Problem description: Would you repeat the listing exactly, without any of its images?
═════ Source material
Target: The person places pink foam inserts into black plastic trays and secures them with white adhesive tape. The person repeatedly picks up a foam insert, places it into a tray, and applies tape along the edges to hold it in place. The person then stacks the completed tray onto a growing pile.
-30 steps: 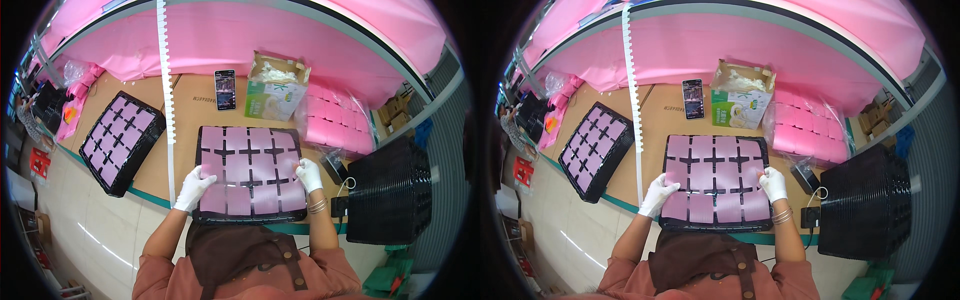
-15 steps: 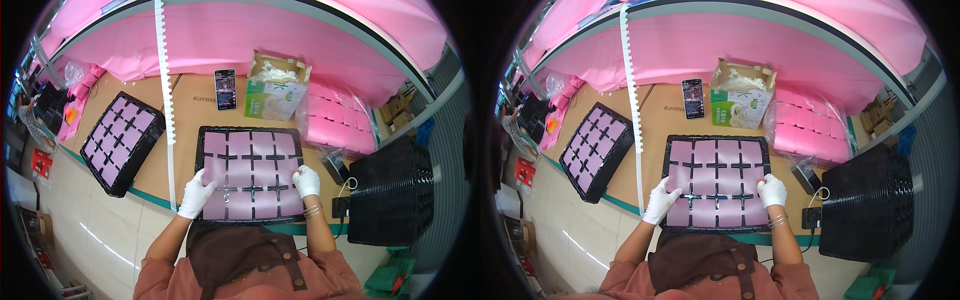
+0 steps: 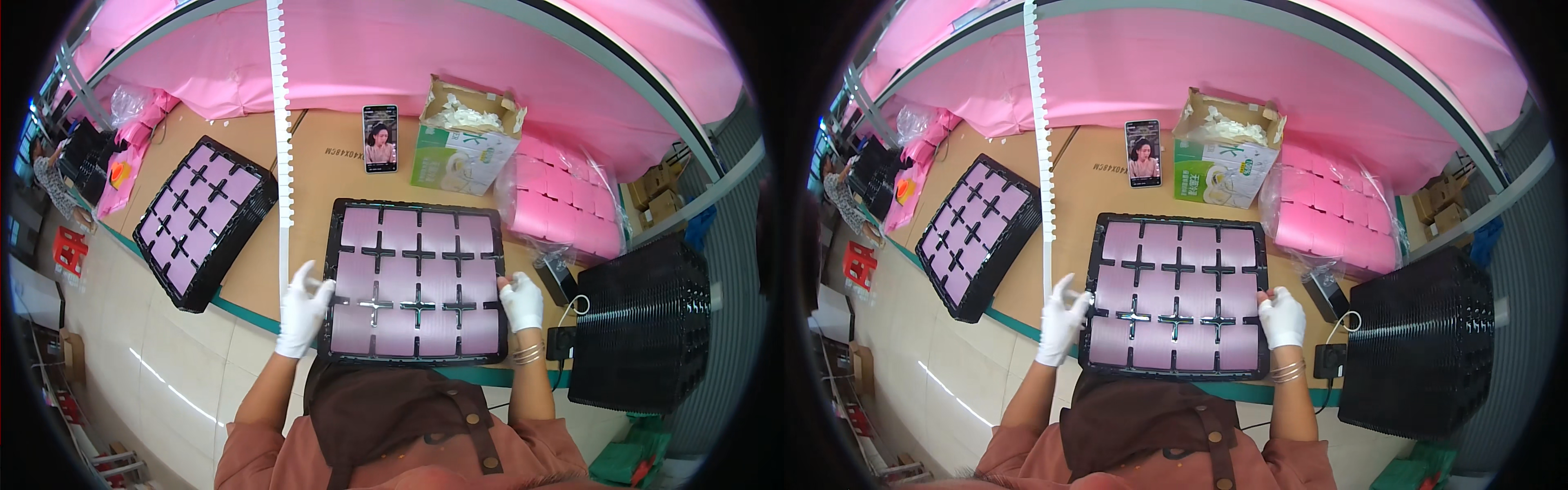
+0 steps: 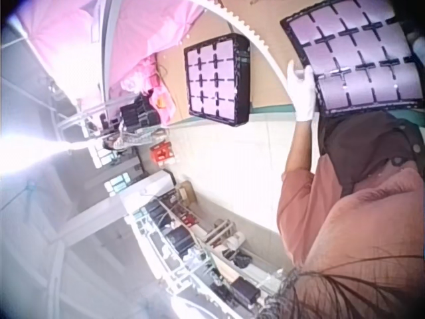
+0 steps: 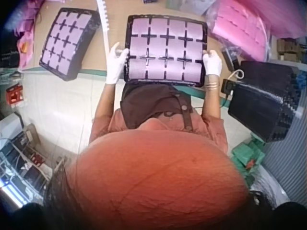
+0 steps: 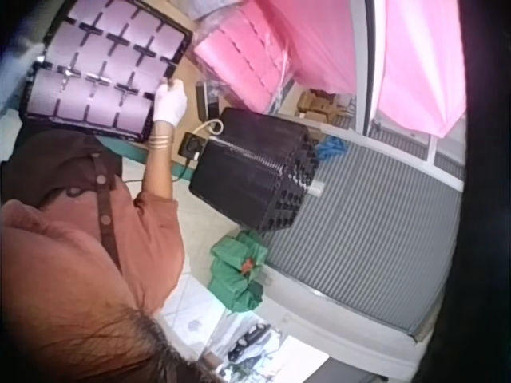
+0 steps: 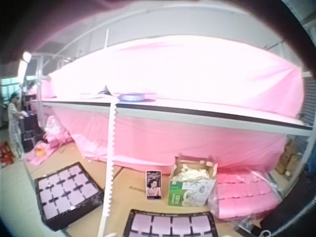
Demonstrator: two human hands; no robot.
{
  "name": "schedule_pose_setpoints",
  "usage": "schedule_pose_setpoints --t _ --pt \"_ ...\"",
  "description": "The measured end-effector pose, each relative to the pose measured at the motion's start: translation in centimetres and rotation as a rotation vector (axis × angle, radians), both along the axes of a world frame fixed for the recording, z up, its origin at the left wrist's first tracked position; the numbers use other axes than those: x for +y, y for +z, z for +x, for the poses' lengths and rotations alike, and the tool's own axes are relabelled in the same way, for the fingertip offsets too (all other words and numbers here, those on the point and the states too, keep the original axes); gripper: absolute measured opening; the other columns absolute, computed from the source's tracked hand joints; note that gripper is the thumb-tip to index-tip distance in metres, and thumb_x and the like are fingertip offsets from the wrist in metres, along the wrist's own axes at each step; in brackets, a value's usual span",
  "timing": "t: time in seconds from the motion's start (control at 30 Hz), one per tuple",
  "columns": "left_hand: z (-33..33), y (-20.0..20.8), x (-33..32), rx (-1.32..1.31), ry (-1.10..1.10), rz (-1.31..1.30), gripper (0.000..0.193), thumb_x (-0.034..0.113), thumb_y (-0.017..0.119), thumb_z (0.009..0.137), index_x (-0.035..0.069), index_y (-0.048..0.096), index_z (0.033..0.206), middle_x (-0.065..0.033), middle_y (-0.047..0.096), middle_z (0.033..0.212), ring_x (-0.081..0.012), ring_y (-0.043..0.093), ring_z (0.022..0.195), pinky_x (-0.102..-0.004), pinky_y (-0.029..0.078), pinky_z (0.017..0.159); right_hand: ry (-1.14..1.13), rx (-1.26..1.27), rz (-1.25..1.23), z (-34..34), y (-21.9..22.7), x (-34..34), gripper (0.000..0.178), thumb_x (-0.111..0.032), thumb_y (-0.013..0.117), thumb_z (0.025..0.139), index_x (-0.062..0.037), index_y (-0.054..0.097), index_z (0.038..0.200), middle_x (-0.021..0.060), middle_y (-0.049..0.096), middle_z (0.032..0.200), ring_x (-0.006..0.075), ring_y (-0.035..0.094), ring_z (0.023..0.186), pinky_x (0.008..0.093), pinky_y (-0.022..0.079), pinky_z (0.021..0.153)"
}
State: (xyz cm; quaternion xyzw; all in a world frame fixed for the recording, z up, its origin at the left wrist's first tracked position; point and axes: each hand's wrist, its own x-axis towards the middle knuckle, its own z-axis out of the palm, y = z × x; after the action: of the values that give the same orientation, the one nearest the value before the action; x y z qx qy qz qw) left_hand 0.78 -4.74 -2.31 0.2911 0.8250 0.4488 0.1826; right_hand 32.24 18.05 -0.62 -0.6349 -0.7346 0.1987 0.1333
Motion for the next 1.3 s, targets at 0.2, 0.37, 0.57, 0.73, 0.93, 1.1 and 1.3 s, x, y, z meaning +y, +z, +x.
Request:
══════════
The completed task:
Target: The person places pink foam inserts into black plastic trays and secures them with white adhesive tape. The person repeatedly picks up a foam insert, places it into a tray, and applies tape along the edges to hold it in place. The person then stacks the completed tray onto a growing pile.
-30 steps: 
-15 steps: 
+0 steps: 
+0 steps: 
+0 steps: 
+0 steps: 
+0 steps: 
Demonstrator: two human hands; no robot.
{
  "name": "schedule_pose_setpoints",
  "usage": "schedule_pose_setpoints --t _ --pt \"_ ...\"",
  "description": "The measured end-effector pose, each relative to the pose measured at the motion's start: translation in centimetres and rotation as a rotation vector (axis × angle, radians), both along the axes of a world frame fixed for the recording, z up, its origin at the left wrist's first tracked position; the numbers use other axes than those: x for +y, y for +z, z for +x, for the poses' lengths and rotations alike, and the tool's own axes are relabelled in the same way, for the fingertip offsets too (all other words and numbers here, those on the point and the states too, keep the original axes); gripper: absolute measured opening; the other columns absolute, computed from the source's tracked hand joints; note that gripper is the thumb-tip to index-tip distance in metres, and thumb_x and the like are fingertip offsets from the wrist in metres, along the wrist's own axes at each step; in brackets, a value's usual span",
  "timing": "t: time in seconds from the motion's start (control at 30 Hz), one per tuple",
  "columns": "left_hand: z (-33..33), y (-20.0..20.8), x (-33..32), rx (-1.32..1.31), ry (-1.10..1.10), rz (-1.31..1.30), gripper (0.000..0.193), thumb_x (-0.034..0.113), thumb_y (-0.017..0.119), thumb_z (0.009..0.137), index_x (-0.035..0.069), index_y (-0.048..0.096), index_z (0.033..0.206), middle_x (-0.065..0.033), middle_y (-0.047..0.096), middle_z (0.033..0.212), ring_x (-0.081..0.012), ring_y (-0.043..0.093), ring_z (0.022..0.195), pinky_x (-0.102..-0.004), pinky_y (-0.029..0.078), pinky_z (0.017..0.159); right_hand: ry (-1.14..1.13), rx (-1.26..1.27), rz (-1.25..1.23), z (-34..34), y (-21.9..22.7), x (-34..34), gripper (0.000..0.178), thumb_x (-0.111..0.032), thumb_y (-0.013..0.117), thumb_z (0.025..0.139), index_x (-0.062..0.037), index_y (-0.054..0.097), index_z (0.038..0.200), middle_x (-0.021..0.060), middle_y (-0.049..0.096), middle_z (0.032..0.200), ring_x (-0.006..0.075), ring_y (-0.035..0.094), ring_z (0.023..0.186), pinky_x (0.008..0.093), pinky_y (-0.022..0.079), pinky_z (0.021..0.153)"
}
State: (xyz cm; quaternion xyzw; all in a world frame fixed for the recording, z up, its origin at the left wrist's first tracked position; point and axes: each hand's wrist, its own x-axis towards the middle knuckle, its own z-axis out of the palm, y = z × x; after the action: of the values that give the same orientation, the one nearest the value before the action; x y z qx qy qz qw) left_hand 0.78 -4.74 -2.31 0.2911 0.8250 0.4488 0.1826; right_hand 32.24 18.05 -0.62 -0.6349 -0.7346 0.1987 0.1333
Motion for the next 1.3 s, targets at 0.2, 0.37, 0.57, 0.73, 0.93, 1.1 and 1.3 s, x, y, z meaning +y, +z, +x.
Request:

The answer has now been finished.